● **Work required**: Retype the data that follows, keeping every character the same.

Saved data entries
────────
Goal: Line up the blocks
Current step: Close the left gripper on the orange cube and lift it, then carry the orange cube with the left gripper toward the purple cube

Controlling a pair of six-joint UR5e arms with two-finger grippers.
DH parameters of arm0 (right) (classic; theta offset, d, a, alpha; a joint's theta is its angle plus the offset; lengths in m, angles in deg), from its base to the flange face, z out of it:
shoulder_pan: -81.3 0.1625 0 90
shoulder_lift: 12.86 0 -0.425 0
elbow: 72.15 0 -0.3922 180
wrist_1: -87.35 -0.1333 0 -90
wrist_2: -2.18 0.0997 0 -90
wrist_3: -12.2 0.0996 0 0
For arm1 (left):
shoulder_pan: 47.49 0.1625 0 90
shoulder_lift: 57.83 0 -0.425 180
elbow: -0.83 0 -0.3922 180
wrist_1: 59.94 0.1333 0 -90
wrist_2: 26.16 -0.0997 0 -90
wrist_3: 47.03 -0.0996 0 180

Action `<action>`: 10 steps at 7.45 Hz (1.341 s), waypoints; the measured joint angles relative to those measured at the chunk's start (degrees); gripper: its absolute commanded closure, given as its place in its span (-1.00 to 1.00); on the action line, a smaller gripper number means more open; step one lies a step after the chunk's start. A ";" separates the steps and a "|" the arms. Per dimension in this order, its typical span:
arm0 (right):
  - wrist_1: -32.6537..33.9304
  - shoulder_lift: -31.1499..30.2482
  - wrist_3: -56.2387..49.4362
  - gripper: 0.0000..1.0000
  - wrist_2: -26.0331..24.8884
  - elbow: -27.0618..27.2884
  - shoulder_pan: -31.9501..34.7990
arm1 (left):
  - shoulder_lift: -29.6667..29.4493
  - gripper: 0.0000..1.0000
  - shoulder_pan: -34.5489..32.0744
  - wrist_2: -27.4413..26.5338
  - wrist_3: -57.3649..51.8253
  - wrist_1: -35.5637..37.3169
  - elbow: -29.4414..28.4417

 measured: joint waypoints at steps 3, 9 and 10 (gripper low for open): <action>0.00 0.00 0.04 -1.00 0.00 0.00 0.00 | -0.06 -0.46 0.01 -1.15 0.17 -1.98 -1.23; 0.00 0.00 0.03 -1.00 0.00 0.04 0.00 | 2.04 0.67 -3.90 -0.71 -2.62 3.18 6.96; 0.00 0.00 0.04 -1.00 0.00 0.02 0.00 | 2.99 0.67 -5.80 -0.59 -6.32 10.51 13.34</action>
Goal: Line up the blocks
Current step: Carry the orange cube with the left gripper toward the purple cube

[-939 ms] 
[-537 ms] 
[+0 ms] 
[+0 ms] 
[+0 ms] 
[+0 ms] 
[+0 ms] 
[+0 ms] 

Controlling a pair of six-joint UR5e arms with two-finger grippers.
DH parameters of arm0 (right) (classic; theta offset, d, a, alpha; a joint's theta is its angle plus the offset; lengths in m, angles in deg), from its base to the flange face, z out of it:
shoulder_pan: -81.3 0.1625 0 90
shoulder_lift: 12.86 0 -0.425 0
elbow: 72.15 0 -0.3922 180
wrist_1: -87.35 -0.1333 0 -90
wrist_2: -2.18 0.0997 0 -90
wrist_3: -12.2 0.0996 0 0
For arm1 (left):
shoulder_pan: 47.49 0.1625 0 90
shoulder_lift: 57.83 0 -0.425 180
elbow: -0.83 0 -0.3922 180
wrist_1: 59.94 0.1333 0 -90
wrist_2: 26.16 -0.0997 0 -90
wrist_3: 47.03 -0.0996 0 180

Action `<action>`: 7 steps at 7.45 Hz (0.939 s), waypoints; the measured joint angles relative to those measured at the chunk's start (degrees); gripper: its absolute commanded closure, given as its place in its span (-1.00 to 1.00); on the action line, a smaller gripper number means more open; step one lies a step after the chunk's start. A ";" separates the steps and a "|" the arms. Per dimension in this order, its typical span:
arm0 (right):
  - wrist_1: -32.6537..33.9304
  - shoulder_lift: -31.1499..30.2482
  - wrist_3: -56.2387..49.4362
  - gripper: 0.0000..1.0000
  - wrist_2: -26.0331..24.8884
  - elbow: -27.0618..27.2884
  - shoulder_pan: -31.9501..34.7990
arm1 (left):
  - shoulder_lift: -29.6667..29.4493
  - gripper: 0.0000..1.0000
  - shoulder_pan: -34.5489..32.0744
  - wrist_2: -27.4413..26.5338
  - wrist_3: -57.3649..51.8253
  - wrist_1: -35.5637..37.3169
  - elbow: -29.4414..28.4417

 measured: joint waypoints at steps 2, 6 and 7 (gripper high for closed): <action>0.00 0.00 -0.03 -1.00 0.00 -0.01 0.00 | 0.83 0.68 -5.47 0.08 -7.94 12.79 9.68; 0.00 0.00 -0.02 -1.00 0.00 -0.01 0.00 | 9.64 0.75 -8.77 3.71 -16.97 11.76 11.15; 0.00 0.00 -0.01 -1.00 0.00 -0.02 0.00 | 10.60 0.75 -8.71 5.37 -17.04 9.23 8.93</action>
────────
● **Your response**:
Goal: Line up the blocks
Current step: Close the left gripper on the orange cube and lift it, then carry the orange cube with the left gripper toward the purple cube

Controlling a pair of six-joint UR5e arms with two-finger grippers.
DH parameters of arm0 (right) (classic; theta offset, d, a, alpha; a joint's theta is its angle plus the offset; lengths in m, angles in deg), from its base to the flange face, z out of it:
shoulder_pan: -81.3 0.1625 0 90
shoulder_lift: 12.86 0 -0.425 0
elbow: 72.15 0 -0.3922 180
wrist_1: -87.35 -0.1333 0 -90
wrist_2: -2.18 0.0997 0 -90
wrist_3: -12.2 0.0996 0 0
For arm1 (left):
shoulder_pan: 47.49 0.1625 0 90
shoulder_lift: 57.83 0 -0.425 180
elbow: -0.83 0 -0.3922 180
wrist_1: 59.94 0.1333 0 -90
wrist_2: 26.16 -0.0997 0 -90
wrist_3: 47.03 -0.0996 0 180

Action `<action>`: 10 steps at 7.45 Hz (1.341 s), waypoints; the measured joint angles relative to those measured at the chunk's start (degrees); gripper: its absolute commanded closure, given as its place in its span (-1.00 to 1.00); on the action line, a smaller gripper number means more open; step one lies a step after the chunk's start. A ";" separates the steps and a "|" the arms. Per dimension in this order, its typical span:
arm0 (right):
  - wrist_1: -32.6537..33.9304
  - shoulder_lift: -31.1499..30.2482
  - wrist_3: -56.2387..49.4362
  - gripper: 0.0000..1.0000
  - wrist_2: -26.0331..24.8884
  - elbow: -27.0618..27.2884
  - shoulder_pan: -31.9501..34.7990
arm1 (left):
  - shoulder_lift: -29.6667..29.4493
  - gripper: 0.0000..1.0000
  - shoulder_pan: -34.5489..32.0744
  - wrist_2: -27.4413..26.5338
  - wrist_3: -57.3649..51.8253
  - wrist_1: -35.5637..37.3169
  - elbow: -29.4414..28.4417

 measured: joint waypoints at steps 3, 9 and 10 (gripper low for open): <action>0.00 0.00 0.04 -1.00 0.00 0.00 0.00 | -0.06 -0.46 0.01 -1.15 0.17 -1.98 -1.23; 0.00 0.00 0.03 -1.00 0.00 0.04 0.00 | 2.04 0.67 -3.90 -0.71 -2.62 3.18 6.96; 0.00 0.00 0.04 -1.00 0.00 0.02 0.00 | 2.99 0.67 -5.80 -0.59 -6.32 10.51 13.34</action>
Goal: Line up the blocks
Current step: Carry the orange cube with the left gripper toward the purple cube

[-939 ms] 
[-537 ms] 
[+0 ms] 
[+0 ms] 
[+0 ms] 
[+0 ms] 
[+0 ms] 
[+0 ms] 

Controlling a pair of six-joint UR5e arms with two-finger grippers.
DH parameters of arm0 (right) (classic; theta offset, d, a, alpha; a joint's theta is its angle plus the offset; lengths in m, angles in deg), from its base to the flange face, z out of it:
shoulder_pan: -81.3 0.1625 0 90
shoulder_lift: 12.86 0 -0.425 0
elbow: 72.15 0 -0.3922 180
wrist_1: -87.35 -0.1333 0 -90
wrist_2: -2.18 0.0997 0 -90
wrist_3: -12.2 0.0996 0 0
For arm1 (left):
shoulder_pan: 47.49 0.1625 0 90
shoulder_lift: 57.83 0 -0.425 180
elbow: -0.83 0 -0.3922 180
wrist_1: 59.94 0.1333 0 -90
wrist_2: 26.16 -0.0997 0 -90
wrist_3: 47.03 -0.0996 0 180

Action `<action>`: 7 steps at 7.45 Hz (0.939 s), waypoints; the measured joint angles relative to those measured at the chunk's start (degrees); gripper: its absolute commanded closure, given as its place in its span (-1.00 to 1.00); on the action line, a smaller gripper number means more open; step one lies a step after the chunk's start. A ";" separates the steps and a "|" the arms. Per dimension in this order, its typical span:
arm0 (right):
  - wrist_1: -32.6537..33.9304
  - shoulder_lift: -31.1499..30.2482
  - wrist_3: -56.2387..49.4362
  - gripper: 0.0000..1.0000
  - wrist_2: -26.0331..24.8884
  - elbow: -27.0618..27.2884
  - shoulder_pan: -31.9501..34.7990
arm1 (left):
  - shoulder_lift: -29.6667..29.4493
  - gripper: 0.0000..1.0000
  - shoulder_pan: -34.5489..32.0744
  - wrist_2: -27.4413..26.5338
  - wrist_3: -57.3649..51.8253
  - wrist_1: -35.5637..37.3169
  - elbow: -29.4414..28.4417

 measured: joint waypoints at steps 2, 6 and 7 (gripper high for closed): <action>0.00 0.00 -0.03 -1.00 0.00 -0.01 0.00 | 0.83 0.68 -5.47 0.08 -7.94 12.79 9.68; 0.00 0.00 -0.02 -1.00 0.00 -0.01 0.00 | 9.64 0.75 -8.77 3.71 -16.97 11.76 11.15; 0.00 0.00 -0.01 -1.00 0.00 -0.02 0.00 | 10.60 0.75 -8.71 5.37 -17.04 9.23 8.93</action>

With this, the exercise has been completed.